Young Migrants having to stay in migrant shelters in Mexico in attempt to get to family in the U.S.

Brett Poole, Staff Writer

Thousands of young migrants, most from Central America, are making their way to the border hoping to meet parents in the United States. But for those caught in Mexico, there is almost only deportation.

The minors at the shelter are part of a growing wave of migrants hoping to find a way into the United States partly because they see President Biden as more tolerant on immigration issues than Donald J. Trump. According to The New York Times, border officials encountered more than 170,000 migrants in March. That figure is nearly a 70 percent increase from February and the highest monthly total since 2006.

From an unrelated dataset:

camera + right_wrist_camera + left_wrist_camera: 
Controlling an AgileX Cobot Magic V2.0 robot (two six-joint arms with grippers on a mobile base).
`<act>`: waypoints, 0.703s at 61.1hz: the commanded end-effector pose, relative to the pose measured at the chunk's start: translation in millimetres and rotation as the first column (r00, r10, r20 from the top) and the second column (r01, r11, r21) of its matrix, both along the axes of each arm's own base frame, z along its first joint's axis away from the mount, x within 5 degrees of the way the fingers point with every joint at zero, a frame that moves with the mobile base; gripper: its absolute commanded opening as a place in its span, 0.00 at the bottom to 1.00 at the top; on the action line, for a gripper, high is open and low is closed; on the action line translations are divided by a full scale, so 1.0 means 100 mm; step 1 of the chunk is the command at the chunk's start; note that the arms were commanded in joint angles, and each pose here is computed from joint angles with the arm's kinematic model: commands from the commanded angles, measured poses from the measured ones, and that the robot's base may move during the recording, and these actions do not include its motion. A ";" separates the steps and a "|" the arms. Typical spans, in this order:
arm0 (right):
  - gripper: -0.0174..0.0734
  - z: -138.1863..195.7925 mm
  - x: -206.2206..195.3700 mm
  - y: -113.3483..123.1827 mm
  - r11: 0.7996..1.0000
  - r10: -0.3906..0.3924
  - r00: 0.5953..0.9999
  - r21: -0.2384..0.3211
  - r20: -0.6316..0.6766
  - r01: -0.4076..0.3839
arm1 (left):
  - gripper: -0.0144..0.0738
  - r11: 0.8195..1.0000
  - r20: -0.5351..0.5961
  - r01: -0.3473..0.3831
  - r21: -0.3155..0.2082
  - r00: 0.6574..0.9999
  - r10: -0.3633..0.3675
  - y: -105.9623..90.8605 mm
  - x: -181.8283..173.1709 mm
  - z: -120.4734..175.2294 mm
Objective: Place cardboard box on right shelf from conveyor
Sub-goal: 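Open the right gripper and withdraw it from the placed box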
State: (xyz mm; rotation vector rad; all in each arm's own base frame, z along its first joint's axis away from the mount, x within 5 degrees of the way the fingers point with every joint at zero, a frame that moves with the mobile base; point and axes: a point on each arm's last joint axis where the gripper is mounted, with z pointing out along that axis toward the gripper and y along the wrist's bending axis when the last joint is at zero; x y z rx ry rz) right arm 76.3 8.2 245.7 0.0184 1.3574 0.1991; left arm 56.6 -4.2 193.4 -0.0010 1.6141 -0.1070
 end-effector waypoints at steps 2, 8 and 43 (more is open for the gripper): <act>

Of these migrants, more than 18,700 were unaccompanied minors detained at border crossings, nearly double the February figure and more than five times the 3,490 detained in February of 2020, the documents showed. If they make it across the border, unaccompanied minors can try to present their case to the American authorities, go to school and one day find work and help relatives back home. Some can reunite with parents waiting there. Although, In 2019, 71 percent of all cases involving unaccompanied minors resulted in deportation orders. But many never usually turn up for their hearings and they dodge the authorities and slip into the population to live lives of evasion.

Most of the migrants are from Central America who were pushed north by a life made unsustainable because of poverty, violence, natural disasters, the pandemic, and encouraged by the Biden administration’s promise to take a more generous approach to immigration. They will usually wait in shelters in Mexico often for months for arrangements to be made to be deported.

In 2018, 1,318 children were admitted into shelters for unaccompanied minors in Ciudad Juárez, the local authorities said. By 2019, the number had grown to 1,510, though it dipped to 928 last year because of the pandemic. But in the first two and a half months of this year, the number has soared to 572 a rate that, if maintained, would far surpass the total reached in 2019, the highest year on record.

When minors enter the shelters, their schooling ends up stopping because the staff is unable to provide classes for so many coming from different countries and different educational backgrounds. Therefore, Instead the minors fill their days with art classes, where they often draw or paint photos of their home countries. They watch television, play in the courtyard, or complete chores to help the shelter run, like laundry.